Dos sombras se encuentran en un oscuro banco del Parque del Príncipe. Es medianoche y parece que la reciente bajada de temperatura no parece perturbarles mucho. Ellos, al igual que el frío, también acaban de llegar y no tienen intención de marcharse a ninguna parte. Una de esas sombras, altiva y sonriente, entrega dos objetos a la sombra pausada de semblante severo, la cual las contempla asintiendo.
-    Bien, bien Marco… pero yo te pedí otra cosa más.

El joven Ragabash asiente y sonríe.
-    Y la tendrás, en breve tu petición vendrá a hacernos una visita.

La mirada del Philodox no se muestra del todo complacida, pero asiente mientras se guarda el colgante en el bolsillo, tras contemplarlo con ojos expertos.

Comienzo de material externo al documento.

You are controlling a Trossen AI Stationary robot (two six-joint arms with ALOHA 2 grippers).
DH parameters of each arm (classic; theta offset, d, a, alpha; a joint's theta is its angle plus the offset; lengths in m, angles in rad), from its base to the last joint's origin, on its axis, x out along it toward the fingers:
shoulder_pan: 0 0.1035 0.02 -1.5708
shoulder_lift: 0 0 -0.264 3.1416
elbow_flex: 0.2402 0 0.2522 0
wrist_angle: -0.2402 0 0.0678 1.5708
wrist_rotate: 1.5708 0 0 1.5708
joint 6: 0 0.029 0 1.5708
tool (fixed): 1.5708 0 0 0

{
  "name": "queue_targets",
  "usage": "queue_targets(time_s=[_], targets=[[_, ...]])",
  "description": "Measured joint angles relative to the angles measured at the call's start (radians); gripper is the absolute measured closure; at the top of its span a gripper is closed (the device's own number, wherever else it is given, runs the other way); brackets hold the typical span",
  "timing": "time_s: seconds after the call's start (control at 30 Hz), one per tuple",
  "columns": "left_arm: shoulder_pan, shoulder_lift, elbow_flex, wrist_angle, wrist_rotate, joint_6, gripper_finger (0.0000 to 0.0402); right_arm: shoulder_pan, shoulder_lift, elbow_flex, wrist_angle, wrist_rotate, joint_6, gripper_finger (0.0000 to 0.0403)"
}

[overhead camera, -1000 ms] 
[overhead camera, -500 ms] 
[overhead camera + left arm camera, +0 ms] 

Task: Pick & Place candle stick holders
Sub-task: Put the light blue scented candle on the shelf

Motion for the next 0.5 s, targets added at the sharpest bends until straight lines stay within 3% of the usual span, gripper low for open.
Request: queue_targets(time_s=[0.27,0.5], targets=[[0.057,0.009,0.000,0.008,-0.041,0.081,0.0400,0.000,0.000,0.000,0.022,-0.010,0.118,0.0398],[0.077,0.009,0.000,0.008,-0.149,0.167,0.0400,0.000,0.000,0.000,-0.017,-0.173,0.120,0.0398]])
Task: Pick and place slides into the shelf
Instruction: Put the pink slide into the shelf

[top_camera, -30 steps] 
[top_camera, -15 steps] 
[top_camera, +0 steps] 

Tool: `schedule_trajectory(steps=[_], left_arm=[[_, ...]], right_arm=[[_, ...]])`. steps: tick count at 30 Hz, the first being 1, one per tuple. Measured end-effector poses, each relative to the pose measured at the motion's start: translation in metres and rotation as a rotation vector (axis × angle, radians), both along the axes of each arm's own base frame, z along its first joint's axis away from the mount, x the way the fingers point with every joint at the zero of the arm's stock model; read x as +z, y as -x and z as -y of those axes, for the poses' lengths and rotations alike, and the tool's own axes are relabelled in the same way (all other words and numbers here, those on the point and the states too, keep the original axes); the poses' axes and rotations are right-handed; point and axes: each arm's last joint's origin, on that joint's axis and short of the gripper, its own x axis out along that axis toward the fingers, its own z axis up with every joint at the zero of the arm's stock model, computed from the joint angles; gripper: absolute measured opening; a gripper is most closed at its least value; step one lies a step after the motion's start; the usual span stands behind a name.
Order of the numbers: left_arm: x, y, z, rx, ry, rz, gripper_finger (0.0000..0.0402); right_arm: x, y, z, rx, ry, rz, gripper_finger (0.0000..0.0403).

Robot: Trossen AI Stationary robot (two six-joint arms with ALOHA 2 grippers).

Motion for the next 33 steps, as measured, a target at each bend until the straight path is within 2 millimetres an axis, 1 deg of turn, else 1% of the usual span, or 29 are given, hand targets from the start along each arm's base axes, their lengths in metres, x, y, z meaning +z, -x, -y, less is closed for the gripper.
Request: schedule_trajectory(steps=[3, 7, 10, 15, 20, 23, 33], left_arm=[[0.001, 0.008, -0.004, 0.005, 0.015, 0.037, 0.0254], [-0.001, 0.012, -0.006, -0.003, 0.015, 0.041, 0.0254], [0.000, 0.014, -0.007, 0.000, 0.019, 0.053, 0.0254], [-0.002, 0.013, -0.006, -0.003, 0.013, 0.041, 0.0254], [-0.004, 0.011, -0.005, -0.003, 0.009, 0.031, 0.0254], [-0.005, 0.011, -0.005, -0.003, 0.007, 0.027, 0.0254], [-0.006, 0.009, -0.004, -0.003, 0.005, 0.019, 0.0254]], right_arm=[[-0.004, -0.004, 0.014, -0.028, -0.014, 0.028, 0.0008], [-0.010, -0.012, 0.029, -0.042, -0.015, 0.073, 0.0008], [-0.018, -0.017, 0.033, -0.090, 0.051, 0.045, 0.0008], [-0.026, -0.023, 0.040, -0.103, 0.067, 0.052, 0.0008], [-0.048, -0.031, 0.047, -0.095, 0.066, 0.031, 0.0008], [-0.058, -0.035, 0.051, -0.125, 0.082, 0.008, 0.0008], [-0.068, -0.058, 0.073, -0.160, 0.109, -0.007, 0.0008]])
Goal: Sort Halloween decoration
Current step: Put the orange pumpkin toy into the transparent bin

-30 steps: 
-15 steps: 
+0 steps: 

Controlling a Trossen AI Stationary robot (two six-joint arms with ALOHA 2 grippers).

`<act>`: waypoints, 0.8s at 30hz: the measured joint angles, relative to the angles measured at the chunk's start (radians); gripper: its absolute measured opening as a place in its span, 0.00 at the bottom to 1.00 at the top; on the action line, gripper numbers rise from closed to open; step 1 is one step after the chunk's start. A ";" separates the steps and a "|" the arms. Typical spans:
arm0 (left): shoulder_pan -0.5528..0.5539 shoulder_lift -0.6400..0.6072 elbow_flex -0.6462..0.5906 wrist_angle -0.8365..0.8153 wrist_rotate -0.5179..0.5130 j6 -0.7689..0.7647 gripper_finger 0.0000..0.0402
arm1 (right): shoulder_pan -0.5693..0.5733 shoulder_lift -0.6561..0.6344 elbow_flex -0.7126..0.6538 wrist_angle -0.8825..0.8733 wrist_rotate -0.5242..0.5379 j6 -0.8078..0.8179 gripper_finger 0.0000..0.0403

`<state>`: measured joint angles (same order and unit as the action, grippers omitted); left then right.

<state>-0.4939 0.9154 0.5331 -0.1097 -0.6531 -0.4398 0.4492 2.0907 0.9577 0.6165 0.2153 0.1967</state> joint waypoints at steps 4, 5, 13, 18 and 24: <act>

Un bonito colgante que representa la cabeza de un lobo, con una curiosa forma en su parte baja, como si otra pieza más encajara con él. Distraído comienza a hojear el diario del profesor Sebastián, como quien contempla sin mucho interés las instrucciones de un nuevo aparato electrónico.
-    ¿Cómo los has visto Marco?


Los ojos azules del cachorro dudan un instante, pero se centran.
-    Muy bien Vitaly, al principio algo perdidos. ¿Quién no lo estaría? Pero fueron lo suficientemente sabios para escuchar solo las mentiras que les benefician y lo bastante fuertes como para saber cuándo pedir ayuda a un Señor de la Sombra.

De nuevo la sombra más severa asiente.
-    Bien, bien… ¿Traerán problemas?

El Ragabash se ríe para sí.
-    Oh sí, seguro que no han entendido del todo aún porque hice lo que me pediste.

El Philodox sonríe pícaro con un toque lúgubre, mientras se enciende despacio un cigarro.
-    Que vengan pues, Abuelo Trueno estará encantado de proporcionales sabiduría para entenderlo.